ワン 結構ありました。撮る前はもっと感情がない感じになることを想像していたものの、撮ってみたら意外と感情が入ってきたり。やっぱり人間そうなるんだなと思えて面白かったですね。あと、この映画には1パートだけ登場する登場人物も何人かいます。そんな人物を演じてもらう役者さん自身の体験をできるだけ取り入れていきたいと思っていて。演じるその人自身の体験が役を通してにじみ出る。そういうものにしたいと思っていたんです。
──演じる人の資質をできるだけキャラクターや物語に生かしたい、ということですか。
ワン そうですね。だから、今回の僕は現場にただいる感じで。
門脇 確かに、ただいる感じでした。
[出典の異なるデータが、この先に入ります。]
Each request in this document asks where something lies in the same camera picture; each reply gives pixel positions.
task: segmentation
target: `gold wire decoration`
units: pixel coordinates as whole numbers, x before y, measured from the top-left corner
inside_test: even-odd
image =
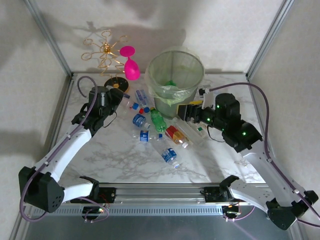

でも、みんなそうだったんです。撮影前にみんなで上野でお昼ごはんを食べ、その後上野公園を散歩したじゃないですか。あの時、カメラマンの肖(秋雨)(※1)さんとか、ラインプロデューサーの郭(雨蕙)(※2)ちゃんもいたと思うんですけど
ワン いました。散歩しましたね。
門脇 みんなでいろんな話をして、上野駅で記念撮影もして。あの感じがこの映画のすべて、というような気がしています。監督とか役者とかカメラマンとか、そういう枠を超えてただただみんなが上野の現場にいて、その瞬間生まれたものの中から、“どれを掬いあげようか?”と、みんなで相談しながらチョイスしていった。その繰り返しだったので。私もただいただけですし、監督もただいただけでした。

──お話を伺っていると、それこそ豊かな創作だと感じます。
門脇 本当に。でもだからこそ、「これ、繋がるのかな?」という瞬間もいっぱいありましたよね(笑)?
ワン ありました(笑)。だから大変だったんですよ、編集が。
──撮れた素材の量は膨大だったのでは?
ワン 素材は十分でした。どうこの素材を構成し直せばいいのかと、1年かけていろいろと試してみたんですけど、何度やってもダメで。「これはもうダメだな。みんなに謝らないと」となった時、瞿尤嘉(※3)さんという僕と年齢の近い監督が奇跡的に現れて。この映画では「これはもうダメだな」というタイミングで毎回、必ず誰かが現れたんです。だから、編集の時も絶対出てくると思っていた。その方、「まず見せてください」と全部の素材を見てくれたんです。寝ないで見てくれたんじゃないかな。
門脇 ありがたいです。
ワン そう。それですごく気に入ってくれて。その方が入って1週間ほどでできあがったんです。僕が1年編集しても何もできなかったのに(笑)。その方の案は「サツキを軸にしていこう」というものでした。その方が「これでどうですか?」と提案してくれたものを観た時、僕、初めてほっとしました。なんか、実際はその方が監督なんじゃないかと僕自身が思っているぐらいです(笑)。